To test what happens when diverse thinkers face the same problem, Dr Bourke draws on a fascinating study of U.S. juries. Mixed-race juries and all-white juries were shown the same case. The diverse groups were more likely to reach the right decision -ie the one that fit the evidence better — because they thought differently.

They spent slighty more time deliberating. And they used that time well. They examined more facts.They made fewer factual errors. And, crucially, they were more open to revising their views when challenged.

It wasn’t that diversity guaranteed the “right” verdict — it simply improved the quality of reasoning.That’s the quiet magic of cognitive diversity: it slows certainty just enough to let evidence breathe.

The six lenses of decision-making

From dozens of case studies, Bourke distilled six distinct ways people approach complex problems:

  1. Outcomes – What are we trying to achieve?

  2. Options – What are the alternatives?

  3. Risk – What could go wrong?

  4. Evidence – What proof supports this?

  5. People – Who’s involved and how will they be affected?

  6. Process – What’s the path from idea to execution?

Most of us favour one or two of these lenses. Leaders, Dr Bourke found, tend to lean heavily toward Outcomes and Options, which makes sense — they’re paid to deliver results.
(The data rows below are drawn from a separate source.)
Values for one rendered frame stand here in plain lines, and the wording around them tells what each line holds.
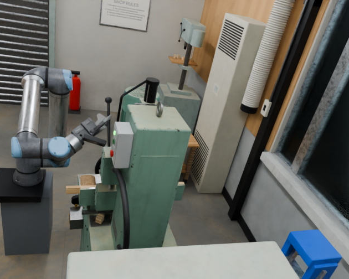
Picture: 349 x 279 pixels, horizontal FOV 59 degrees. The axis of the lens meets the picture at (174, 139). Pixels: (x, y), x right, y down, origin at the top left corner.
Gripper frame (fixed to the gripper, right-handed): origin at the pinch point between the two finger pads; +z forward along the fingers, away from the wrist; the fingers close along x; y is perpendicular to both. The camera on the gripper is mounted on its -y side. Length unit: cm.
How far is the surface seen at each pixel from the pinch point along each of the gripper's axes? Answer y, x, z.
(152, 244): -60, -4, -28
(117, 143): -15.5, -41.4, -19.0
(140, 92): -1.5, -20.6, 13.4
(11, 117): 126, 270, -2
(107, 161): -17.3, -22.2, -21.7
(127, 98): -0.3, -22.0, 5.3
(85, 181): -14.4, 25.8, -26.1
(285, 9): -14, 0, 165
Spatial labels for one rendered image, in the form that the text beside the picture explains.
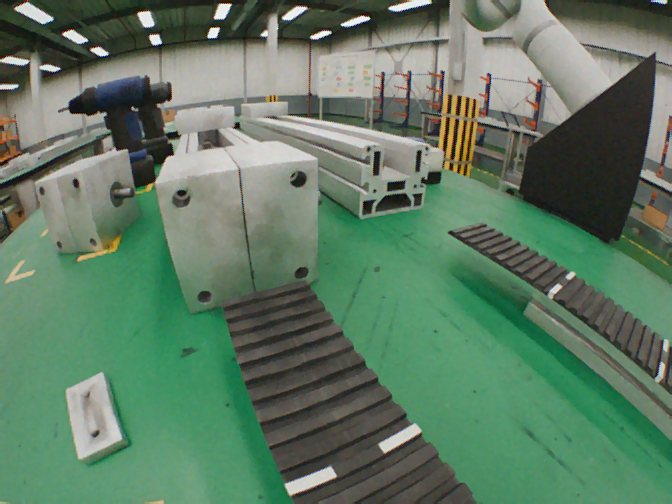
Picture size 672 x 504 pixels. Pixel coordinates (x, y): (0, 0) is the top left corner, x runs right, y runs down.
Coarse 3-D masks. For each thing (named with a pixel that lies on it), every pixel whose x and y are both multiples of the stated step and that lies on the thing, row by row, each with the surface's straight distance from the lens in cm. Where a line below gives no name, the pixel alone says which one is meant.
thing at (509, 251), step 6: (516, 240) 27; (504, 246) 25; (510, 246) 26; (516, 246) 27; (522, 246) 26; (528, 246) 27; (486, 252) 23; (492, 252) 23; (498, 252) 24; (504, 252) 25; (510, 252) 24; (516, 252) 25; (522, 252) 26; (492, 258) 23; (498, 258) 23; (504, 258) 23; (510, 258) 24; (498, 264) 23
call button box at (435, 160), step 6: (432, 150) 50; (438, 150) 51; (426, 156) 48; (432, 156) 49; (438, 156) 50; (432, 162) 50; (438, 162) 51; (432, 168) 50; (438, 168) 51; (432, 174) 50; (438, 174) 51; (426, 180) 50; (432, 180) 51; (438, 180) 52
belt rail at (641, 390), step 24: (528, 312) 24; (552, 312) 24; (552, 336) 23; (576, 336) 23; (600, 336) 22; (600, 360) 23; (624, 360) 22; (624, 384) 23; (648, 384) 23; (648, 408) 24
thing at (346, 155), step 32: (256, 128) 79; (288, 128) 53; (320, 128) 58; (352, 128) 48; (320, 160) 40; (352, 160) 35; (384, 160) 40; (416, 160) 37; (352, 192) 33; (384, 192) 34; (416, 192) 37
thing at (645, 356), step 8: (648, 328) 25; (640, 336) 24; (648, 336) 24; (656, 336) 25; (640, 344) 23; (648, 344) 24; (656, 344) 24; (640, 352) 22; (648, 352) 23; (656, 352) 24; (632, 360) 21; (640, 360) 21; (648, 360) 22; (648, 368) 22
But when a team is made up mostly of people who think alike (for example way more people who think through an outcomes or options lens), its collective blind spots multiply.


The Science of Smarter Decision Making with Dr Juliet Bourke


Why the "smartest" groups still fail

Dr Bourke doesn’t romanticise diversity. She’s clear that simply putting different people in a room isn’t enough. If the group culture rewards speed over reflection, or harmony over truth, diverse voices get silenced before they can shape the outcome.

The research points to three conditions for smarter decisions:

  • Diverse perspectives — create a genuinely diverse thinking group.

  • Psychological safety — appoint a leader who can create an environment in which people can disagree without penalty.

  • Deliberate structure — don’t do random brainstorming, follow a clear, transparent process.

When those three align, “two heads” really are better than one. Without them, you just get louder arguments.

From research to reflection

Reading Which Two Heads Are Better Than One? is both humbling and energising. It reminds us that good judgment isn’t innate — it’s designed. Every meeting, boardroom, or strategy off-site is a test of how well a group can think together under pressure.

And while many leadership books talk about charisma or communication, Dr Bourke’s work goes deeper — into the mechanics of thought itself.

Why it still matters

The world hasn’t become simpler since Enron. We’re now surrounded by algorithms that mirror our preferences, workplaces that reward speed, and information systems that amplify certainty. Dr Bourke’s message feels even more urgent: the best defence against bias is diversity — but only if we learn to use it.

A note from us

At Wizer, we’ve spent years exploring how groups make decisions and what it means to design wise crowds. Juliet Bourke’s six decision lenses became part of that journey — forming the foundation for our Decision Profiles, which help teams see the balance (or imbalance) in their own decision styles.

Her book remains a must-read for anyone serious about understanding how thinking diversity translates into better outcomes.